В юности он не любил озираться, работа не оставляла для этого времени. Ссылка подарила новую протяженность часов и дней, подкрадывалась к людям, пытаясь раздавить под глыбами праздного, будто остановившегося времени, — он не дался ей, но и назад стал оглядываться часто, вспоминая, жил и прошлым, Россией, возвращал себе любимых. Мысль его научилась мгновенному облету прожитого, считанные секунды возвращали полноту жизни трех десятилетий.
За его спиной передвигали ящики, звякнули стаканы, кто-то подбросил березовых чурок в печку, огонь разгорелся ярко, чугунной дверцы не закрывали.
— Не заморозил я вас? — спросил он, отступив от двери.
— Ничего, согреемся! — откликнулся Алексей, он перешел с паровоза в теплушку.
— Байкал весь во льдах или только у берега?
— По такой зиме он весь подо льдом, — ответил Савин. — Если зима мягкая, а ветра сильные, может сломать.
— Как же зимой переправа работала?
— Ледокольное суденышко ломало лед, коридором, несколько раз в сутки, лед не успевал заматереть.
— Идите к столу, Бабушкин, — позвал Клюшников. — Наши места не ночью смотреть, и лучше летом, когда море живое.
Ящик на ящике, а поверху снедь: теплые еще шаньги, вкрутую сваренные яйца, брусок сала, ржаной хлеб, домашние пирожки — мысовские дары.
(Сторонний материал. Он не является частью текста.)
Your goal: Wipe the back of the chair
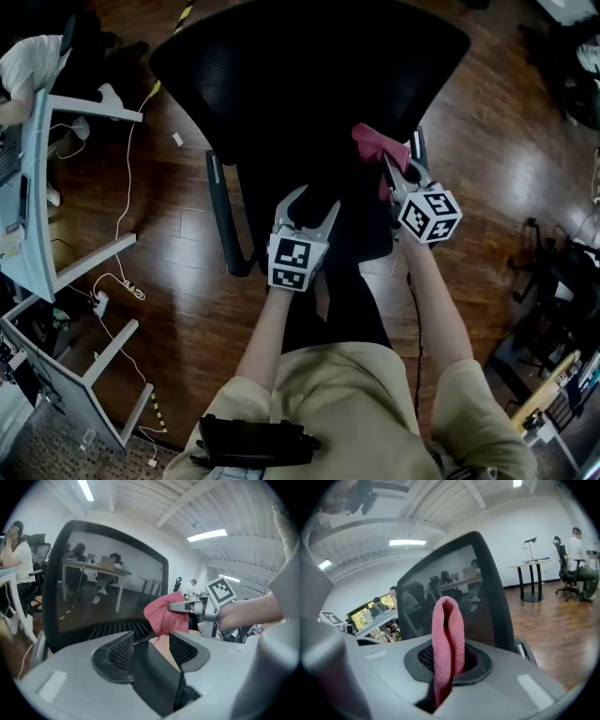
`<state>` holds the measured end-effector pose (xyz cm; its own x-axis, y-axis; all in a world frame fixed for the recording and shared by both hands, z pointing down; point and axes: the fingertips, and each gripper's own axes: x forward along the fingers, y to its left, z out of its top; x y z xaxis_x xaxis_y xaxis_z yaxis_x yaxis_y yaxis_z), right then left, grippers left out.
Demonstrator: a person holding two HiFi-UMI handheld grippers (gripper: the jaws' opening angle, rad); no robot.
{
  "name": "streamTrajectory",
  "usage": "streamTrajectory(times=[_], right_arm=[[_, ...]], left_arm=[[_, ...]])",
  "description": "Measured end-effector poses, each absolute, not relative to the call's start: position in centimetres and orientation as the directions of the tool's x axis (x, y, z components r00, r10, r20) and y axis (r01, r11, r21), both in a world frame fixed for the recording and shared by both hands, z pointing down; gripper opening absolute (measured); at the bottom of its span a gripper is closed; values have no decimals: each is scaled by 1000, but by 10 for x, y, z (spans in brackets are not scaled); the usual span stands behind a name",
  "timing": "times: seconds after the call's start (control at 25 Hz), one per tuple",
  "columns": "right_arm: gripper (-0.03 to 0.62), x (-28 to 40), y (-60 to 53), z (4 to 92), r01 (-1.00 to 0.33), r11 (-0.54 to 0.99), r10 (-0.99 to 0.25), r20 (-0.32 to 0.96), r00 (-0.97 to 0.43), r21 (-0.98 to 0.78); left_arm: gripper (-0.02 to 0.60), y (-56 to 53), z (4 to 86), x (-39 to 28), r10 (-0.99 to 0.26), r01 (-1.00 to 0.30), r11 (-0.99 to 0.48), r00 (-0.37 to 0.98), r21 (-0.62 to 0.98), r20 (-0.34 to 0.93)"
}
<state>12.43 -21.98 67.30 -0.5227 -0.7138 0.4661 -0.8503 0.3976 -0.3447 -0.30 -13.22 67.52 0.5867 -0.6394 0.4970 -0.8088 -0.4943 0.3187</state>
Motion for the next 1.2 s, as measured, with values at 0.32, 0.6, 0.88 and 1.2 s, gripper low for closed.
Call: streamTrajectory(times=[0.32, 0.6, 0.88, 1.2], right_arm=[[18, 90, -147, 486, -796, 482, -785, 223, -579, -367], [18, 99, -64, 400, -745, 607, -769, 32, -638, -275], [19, 147, 85, 337, -633, 738, -671, -152, -726, -234], [20, 191, 191, 283, -620, 768, -640, -186, -746, -159]], left_arm=[[225, -122, 483, -50, -798, -843, -496, 537, 208, 274], [221, -37, 371, -54, -901, -905, -412, 422, 107, 103], [215, 114, 323, 1, -962, -958, -271, 273, 88, 13], [206, 224, 287, 55, -957, -956, -289, 289, 51, -8]])
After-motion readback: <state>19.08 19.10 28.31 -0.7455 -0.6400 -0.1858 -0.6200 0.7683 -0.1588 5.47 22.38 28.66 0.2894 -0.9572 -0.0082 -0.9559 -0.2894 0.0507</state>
Клюшников принес бутылку с темной жидкостью и разливал ее по стаканам и кружкам.
— За тебя выпьем, Иван Васильевич. Лебедев говорит, ты январский, только что на божий свет вылупился. — Воинов придвинул Бабушкину жестяную кружку. — Не всякий день хороший человек на свет появляется.
— Торопится Алеша: в Иркутске завтра все праздники отпразднуем. — Он подавил желание отказаться, открыть, что не пьет и никогда не пил.